Penyerang Arsenal, Viktor Gyokeres, menunjukkan performa impresif dalam beberapa laga terakhir, menjawab keraguan yang sempat menyelimuti transfernya di awal musim. Pemain berusia 27 tahun ini telah menjadi motor serangan krusial bagi The Gunners, terutama sejak memasuki bulan Januari.
Kebangkitan Performa Gyokeres
Dalam delapan pertandingan terakhir di semua kompetisi, Gyokeres tercatat terlibat dalam terciptanya delapan gol untuk Arsenal. Rinciannya, ia berhasil mencetak enam gol dan memberikan dua assist. Kontribusi ini sangat kontras dengan catatan tujuh gol dalam 24 penampilan sebelumnya sejak didatangkan dari Sporting CP pada bursa transfer musim panas lalu.
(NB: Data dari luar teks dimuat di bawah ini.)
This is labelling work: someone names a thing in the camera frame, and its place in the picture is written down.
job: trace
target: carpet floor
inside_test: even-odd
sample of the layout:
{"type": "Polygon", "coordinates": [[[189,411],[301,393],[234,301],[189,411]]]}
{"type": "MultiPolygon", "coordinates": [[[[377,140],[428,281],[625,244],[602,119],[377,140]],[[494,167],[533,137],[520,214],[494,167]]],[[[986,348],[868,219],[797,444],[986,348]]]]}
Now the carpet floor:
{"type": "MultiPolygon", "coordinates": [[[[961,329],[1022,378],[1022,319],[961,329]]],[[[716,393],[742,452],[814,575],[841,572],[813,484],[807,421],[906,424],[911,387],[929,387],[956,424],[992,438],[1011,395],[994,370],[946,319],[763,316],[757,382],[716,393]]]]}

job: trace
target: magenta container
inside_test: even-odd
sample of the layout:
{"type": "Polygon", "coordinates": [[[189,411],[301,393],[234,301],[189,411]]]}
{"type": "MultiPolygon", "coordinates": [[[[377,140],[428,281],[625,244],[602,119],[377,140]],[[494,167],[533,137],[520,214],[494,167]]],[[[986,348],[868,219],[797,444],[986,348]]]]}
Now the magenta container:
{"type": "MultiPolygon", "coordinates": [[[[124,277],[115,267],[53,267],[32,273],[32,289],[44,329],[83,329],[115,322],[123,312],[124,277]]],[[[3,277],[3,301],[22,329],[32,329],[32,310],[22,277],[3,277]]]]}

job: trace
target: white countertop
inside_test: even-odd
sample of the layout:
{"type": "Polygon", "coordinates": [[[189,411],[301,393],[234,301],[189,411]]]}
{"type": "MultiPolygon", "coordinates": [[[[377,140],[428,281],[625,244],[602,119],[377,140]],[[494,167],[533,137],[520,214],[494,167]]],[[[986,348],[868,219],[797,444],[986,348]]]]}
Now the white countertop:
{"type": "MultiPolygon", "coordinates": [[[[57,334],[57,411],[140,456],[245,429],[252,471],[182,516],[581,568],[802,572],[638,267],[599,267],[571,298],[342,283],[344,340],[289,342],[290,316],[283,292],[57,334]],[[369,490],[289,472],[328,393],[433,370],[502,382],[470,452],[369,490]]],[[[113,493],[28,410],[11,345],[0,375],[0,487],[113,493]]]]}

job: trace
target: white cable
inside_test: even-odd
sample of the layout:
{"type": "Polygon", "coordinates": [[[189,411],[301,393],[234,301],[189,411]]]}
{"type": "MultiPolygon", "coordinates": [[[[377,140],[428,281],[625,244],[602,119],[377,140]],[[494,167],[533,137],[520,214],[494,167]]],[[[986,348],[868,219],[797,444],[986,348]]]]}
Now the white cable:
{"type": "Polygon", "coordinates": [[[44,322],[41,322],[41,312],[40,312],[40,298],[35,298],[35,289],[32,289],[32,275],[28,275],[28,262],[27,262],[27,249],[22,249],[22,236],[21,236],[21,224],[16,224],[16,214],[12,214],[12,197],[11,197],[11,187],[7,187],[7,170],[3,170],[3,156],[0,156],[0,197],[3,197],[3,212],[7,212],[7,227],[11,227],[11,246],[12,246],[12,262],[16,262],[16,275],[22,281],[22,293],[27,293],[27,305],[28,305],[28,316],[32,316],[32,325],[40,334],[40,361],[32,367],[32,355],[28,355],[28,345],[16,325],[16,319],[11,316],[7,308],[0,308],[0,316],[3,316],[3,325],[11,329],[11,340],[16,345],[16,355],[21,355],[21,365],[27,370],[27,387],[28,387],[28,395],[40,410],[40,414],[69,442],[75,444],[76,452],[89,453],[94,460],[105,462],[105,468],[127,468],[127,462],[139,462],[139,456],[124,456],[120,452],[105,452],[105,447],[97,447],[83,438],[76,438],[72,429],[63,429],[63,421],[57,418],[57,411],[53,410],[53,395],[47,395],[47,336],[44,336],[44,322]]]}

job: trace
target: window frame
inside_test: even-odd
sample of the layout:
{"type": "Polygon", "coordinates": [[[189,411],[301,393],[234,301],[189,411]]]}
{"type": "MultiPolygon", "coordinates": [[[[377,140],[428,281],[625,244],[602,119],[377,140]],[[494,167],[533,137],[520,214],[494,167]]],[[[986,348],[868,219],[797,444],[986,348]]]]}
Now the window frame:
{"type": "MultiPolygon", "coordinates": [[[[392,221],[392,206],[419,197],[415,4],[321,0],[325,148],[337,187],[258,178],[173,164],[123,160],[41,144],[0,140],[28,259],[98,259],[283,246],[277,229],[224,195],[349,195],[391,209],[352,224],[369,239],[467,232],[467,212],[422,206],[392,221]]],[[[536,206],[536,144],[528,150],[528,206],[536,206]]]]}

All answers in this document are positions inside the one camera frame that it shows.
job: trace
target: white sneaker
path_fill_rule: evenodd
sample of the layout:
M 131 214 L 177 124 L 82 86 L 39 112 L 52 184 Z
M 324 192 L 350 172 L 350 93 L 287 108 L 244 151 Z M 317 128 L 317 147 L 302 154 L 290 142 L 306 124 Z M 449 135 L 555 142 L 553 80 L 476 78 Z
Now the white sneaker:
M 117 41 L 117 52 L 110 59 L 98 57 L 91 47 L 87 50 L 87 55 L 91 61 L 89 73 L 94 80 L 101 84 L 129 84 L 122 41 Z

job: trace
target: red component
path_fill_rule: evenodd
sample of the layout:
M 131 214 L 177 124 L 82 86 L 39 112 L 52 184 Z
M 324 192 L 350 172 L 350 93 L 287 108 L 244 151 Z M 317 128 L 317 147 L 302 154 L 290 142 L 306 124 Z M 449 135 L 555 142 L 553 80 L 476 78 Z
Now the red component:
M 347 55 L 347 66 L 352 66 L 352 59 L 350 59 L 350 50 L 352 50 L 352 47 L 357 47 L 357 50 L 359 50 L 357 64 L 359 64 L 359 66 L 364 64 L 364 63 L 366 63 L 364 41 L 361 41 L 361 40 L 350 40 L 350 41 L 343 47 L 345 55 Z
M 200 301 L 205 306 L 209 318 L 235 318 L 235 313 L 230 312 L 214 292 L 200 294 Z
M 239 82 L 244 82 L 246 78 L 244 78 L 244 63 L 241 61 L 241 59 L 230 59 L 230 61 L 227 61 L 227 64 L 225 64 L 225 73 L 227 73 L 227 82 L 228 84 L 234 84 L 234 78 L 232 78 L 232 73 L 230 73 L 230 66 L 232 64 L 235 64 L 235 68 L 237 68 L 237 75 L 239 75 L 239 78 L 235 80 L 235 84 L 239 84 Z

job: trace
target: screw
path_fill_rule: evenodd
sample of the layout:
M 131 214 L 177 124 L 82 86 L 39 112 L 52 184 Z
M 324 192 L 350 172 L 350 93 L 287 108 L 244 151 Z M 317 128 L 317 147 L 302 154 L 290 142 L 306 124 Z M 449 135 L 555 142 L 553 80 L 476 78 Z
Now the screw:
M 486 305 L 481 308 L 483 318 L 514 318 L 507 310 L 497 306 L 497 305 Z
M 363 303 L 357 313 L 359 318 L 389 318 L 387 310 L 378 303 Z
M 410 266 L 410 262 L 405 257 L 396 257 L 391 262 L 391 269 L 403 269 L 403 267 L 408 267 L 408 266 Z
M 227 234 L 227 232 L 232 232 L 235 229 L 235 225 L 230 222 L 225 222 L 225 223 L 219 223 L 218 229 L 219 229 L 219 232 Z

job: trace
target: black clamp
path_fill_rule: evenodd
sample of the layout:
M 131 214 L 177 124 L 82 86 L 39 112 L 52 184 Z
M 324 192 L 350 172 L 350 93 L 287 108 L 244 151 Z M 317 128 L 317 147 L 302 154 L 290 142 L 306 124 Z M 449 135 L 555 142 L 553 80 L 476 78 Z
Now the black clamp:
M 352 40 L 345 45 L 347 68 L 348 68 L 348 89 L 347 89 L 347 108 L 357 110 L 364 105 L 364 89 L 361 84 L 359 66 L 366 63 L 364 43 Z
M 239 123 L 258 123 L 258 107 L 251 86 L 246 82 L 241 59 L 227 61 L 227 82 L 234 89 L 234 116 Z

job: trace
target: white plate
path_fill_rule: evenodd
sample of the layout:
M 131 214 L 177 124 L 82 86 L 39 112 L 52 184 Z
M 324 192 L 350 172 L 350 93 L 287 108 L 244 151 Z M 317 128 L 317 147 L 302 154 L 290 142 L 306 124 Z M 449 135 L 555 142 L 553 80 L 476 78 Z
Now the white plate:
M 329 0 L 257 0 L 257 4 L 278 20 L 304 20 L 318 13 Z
Performa awal yang dianggap belum memenuhi ekspektasi inilah yang sempat membuat transfernya dicibir, dengan Arsenal dinilai belum menemukan striker yang benar-benar sesuai.
Arteta Apresiasi Mentalitas Pemain
Manajer Arsenal, Mikel Arteta, memberikan pujian atas kebangkitan performa Gyokeres. Ia menyoroti fokus dan tekad kuat yang ditunjukkan oleh sang pemain dalam menghadapi tekanan dan ekspektasi di klub sebesar Arsenal.
“Yah, ini adalah tipe karakter yang sudah kami perkirakan, dan pastinya ketika Anda memakai seragam kami, itu disertai tanggung jawab besar dan ekspektasi yang berat, dan Anda perlu melalui itu,” ujar Arteta seperti dikutip dari situs resmi klub.
Arteta menambahkan, perjalanan di sepak bola profesional selalu diwarnai pasang surut. “Dan dalam perjalanan di sini, Anda akan menemui momen-momen saat jalannya sangat baik dan jalan lain yang akan berat. Karena, di saat yang sama, Anda punya lawan-lawan yang memainkan perannya dan membuat segalanya sangat sulit.”
Lebih lanjut, juru taktik asal Spanyol itu mengapresiasi mentalitas Gyokeres. “Tapi saya suka karakternya, cara dia menghadapi setiap harinya dan fakta bahwa dia sangat fokus ke hari ini, apa yang harus dia lakukan, dan dia punya tekad tulus untuk membantu tim dalam peran apapun.”
Kebangkitan Gyokeres ini diharapkan dapat menjadi suntikan moral penting bagi Arsenal dalam upaya mereka mengamankan posisi puncak klasemen Liga Inggris hingga akhir musim.